Publication year - 1999
Publication title -
scandinavian journal of immunology
Language(s) - English
Resource type - Journals
SCImago Journal Rank - 0.934
H-Index - 88
eISSN - 1365-3083
pISSN - 0300-9475
DOI - 10.1046/j.1365-3083.1999.00490.x
Subject(s) - pathogenesis , immune system , exocrine gland , autoimmunity , mononuclear cell infiltration , inflammation , salivary gland , immunology , pathology , vasoactive intestinal peptide , biology , medicine , receptor , endocrinology , secretion , neuropeptide
Sjögren's syndrome is characterized by dryness of the eyes and the mouth due to mononuclear cell infiltration of the lacrimal and salivary glands. The aetiology is unknown but autoimmunity is considered to play a significant role in the pathogenesis.
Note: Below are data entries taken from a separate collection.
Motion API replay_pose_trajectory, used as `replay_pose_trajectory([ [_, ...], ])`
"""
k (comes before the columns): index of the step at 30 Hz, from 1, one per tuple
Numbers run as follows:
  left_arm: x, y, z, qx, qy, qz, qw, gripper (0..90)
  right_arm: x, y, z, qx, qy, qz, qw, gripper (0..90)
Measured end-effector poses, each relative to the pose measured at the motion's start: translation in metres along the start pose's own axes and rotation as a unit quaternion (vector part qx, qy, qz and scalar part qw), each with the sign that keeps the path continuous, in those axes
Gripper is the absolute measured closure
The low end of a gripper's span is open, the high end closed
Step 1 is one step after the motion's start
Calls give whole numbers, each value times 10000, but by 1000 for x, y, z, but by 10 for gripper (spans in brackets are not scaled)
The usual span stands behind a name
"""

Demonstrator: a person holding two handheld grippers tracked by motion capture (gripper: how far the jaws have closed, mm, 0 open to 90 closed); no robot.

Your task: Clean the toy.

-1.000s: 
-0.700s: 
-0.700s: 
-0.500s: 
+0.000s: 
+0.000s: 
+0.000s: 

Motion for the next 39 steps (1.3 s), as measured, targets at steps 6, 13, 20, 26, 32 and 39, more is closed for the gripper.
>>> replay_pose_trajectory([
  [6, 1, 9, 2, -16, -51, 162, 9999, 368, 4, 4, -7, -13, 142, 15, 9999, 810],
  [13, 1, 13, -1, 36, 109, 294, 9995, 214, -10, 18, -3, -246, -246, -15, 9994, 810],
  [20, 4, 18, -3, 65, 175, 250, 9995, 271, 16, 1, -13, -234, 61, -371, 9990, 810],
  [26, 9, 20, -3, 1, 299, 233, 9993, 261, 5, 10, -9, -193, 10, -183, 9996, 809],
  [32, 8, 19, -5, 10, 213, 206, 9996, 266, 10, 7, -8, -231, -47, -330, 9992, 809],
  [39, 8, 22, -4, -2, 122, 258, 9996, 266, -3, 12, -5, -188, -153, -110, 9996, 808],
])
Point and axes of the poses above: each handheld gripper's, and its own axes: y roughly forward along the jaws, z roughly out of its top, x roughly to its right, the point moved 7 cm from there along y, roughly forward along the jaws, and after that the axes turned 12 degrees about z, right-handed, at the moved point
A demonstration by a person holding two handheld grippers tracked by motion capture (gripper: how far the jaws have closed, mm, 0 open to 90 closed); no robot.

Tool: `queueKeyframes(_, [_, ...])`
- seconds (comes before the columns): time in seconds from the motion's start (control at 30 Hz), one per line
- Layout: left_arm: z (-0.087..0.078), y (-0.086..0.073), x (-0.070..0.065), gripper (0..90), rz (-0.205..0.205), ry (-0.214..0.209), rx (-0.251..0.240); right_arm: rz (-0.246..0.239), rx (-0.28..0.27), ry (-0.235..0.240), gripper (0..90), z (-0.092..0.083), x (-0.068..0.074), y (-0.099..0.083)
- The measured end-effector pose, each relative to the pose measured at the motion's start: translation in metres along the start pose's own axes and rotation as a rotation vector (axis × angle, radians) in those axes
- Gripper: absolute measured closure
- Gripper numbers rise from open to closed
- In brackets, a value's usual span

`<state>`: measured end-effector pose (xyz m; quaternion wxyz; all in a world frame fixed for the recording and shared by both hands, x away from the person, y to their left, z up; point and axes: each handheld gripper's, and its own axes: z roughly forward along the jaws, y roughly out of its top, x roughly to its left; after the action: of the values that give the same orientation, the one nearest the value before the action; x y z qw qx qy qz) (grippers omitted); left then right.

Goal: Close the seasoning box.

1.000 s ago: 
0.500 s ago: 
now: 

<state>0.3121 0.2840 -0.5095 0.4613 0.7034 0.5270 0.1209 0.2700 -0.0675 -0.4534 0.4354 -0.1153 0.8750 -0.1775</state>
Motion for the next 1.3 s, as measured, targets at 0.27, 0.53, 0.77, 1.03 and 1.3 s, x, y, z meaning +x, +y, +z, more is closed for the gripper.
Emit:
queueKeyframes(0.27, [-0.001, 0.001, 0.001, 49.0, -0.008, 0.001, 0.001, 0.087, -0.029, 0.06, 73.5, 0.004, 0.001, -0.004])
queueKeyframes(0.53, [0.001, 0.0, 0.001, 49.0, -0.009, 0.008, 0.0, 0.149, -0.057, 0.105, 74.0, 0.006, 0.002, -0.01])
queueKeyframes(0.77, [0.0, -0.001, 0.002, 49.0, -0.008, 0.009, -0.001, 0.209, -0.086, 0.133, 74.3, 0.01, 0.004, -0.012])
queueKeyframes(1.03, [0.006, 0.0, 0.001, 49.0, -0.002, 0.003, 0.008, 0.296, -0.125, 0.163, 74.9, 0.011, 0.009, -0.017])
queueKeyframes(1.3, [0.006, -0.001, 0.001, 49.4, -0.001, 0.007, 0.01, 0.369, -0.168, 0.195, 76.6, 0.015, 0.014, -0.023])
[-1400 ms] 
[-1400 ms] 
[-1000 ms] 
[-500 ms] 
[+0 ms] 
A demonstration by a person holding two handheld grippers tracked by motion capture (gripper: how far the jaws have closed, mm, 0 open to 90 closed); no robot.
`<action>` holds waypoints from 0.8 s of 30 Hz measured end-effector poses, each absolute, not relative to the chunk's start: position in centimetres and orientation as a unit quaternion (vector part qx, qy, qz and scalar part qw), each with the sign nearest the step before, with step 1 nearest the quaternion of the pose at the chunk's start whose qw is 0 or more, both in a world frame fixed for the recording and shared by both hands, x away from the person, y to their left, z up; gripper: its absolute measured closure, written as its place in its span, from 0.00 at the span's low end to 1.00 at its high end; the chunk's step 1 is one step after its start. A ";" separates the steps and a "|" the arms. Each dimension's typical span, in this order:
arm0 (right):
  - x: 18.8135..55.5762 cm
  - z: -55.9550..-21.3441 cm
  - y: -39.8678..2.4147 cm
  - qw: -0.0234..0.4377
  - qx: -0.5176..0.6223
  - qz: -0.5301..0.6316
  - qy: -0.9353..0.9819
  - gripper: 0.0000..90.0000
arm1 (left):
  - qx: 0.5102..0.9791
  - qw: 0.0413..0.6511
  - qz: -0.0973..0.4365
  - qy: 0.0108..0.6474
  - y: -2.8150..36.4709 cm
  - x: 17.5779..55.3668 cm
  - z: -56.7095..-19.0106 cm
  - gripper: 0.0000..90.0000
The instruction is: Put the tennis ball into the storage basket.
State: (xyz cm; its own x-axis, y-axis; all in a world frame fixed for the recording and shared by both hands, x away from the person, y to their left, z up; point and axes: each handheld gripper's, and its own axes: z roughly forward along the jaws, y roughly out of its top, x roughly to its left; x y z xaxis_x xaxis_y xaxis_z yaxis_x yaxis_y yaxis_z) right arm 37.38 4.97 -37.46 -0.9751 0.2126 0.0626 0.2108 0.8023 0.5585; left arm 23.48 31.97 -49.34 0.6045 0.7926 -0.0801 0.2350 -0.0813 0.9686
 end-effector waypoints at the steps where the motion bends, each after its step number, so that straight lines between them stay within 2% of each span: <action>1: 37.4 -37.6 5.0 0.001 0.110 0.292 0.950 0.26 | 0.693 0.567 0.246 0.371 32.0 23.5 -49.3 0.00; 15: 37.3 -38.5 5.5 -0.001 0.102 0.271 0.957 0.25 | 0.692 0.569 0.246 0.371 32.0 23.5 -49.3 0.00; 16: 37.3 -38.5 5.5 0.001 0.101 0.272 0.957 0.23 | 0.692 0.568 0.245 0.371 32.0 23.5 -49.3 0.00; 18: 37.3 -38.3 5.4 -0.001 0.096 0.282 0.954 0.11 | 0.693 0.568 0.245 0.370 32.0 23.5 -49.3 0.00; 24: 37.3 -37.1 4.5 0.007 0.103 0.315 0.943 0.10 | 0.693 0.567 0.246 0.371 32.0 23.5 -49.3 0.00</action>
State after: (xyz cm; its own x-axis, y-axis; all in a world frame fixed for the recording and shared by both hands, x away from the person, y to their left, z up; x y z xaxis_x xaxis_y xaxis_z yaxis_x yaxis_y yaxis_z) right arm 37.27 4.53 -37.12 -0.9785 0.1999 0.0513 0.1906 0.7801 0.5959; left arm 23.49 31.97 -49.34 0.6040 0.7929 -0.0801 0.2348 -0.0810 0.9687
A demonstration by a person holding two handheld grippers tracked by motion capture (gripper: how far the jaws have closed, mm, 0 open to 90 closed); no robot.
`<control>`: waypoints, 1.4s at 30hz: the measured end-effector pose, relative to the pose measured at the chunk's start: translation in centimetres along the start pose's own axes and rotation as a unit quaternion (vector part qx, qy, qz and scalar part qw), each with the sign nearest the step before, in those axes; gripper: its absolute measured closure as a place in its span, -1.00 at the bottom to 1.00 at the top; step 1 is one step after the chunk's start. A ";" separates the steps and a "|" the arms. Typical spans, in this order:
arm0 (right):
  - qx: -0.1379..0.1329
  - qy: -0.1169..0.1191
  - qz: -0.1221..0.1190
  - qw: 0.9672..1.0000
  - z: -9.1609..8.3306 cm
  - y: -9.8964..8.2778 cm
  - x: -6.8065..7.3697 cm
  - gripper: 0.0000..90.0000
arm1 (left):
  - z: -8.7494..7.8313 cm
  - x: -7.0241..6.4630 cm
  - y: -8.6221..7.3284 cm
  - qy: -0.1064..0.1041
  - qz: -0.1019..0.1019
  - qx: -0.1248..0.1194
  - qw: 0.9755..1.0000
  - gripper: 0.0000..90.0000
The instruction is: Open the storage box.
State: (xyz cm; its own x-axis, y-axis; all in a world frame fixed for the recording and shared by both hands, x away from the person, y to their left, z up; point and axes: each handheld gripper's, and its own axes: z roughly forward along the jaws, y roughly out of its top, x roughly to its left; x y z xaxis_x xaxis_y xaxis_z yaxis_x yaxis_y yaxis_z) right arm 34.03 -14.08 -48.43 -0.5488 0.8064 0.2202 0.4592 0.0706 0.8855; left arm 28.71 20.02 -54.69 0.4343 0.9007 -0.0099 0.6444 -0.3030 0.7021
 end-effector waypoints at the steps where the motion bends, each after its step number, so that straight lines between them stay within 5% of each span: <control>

Recent studies have focused on the fact that tear and salivary flow involves an entire functional system that includes the mucosal surfaces with adnexes (the site of inflammation), efferent nerve signals sent to the midbrain (lacrimal and salivary response region), and afferent neural signals from the brain to the acinar/ductal epithelial structures in the gland. Mononuclear cell infiltration in exocrine glands can lead to glandular destruction, suggested to be mediated through apoptosis. However, the functional impairment of exocrine glands could be regulated by cytokines and/or antibodies against the muscarinic M3 receptor by inhibiting the neural stimulation of the residual glands. This review discusses the possibility that the pathogenesis of Sjögren's syndrome comprises aberrant immune‐mediated neuro‐hormonal events.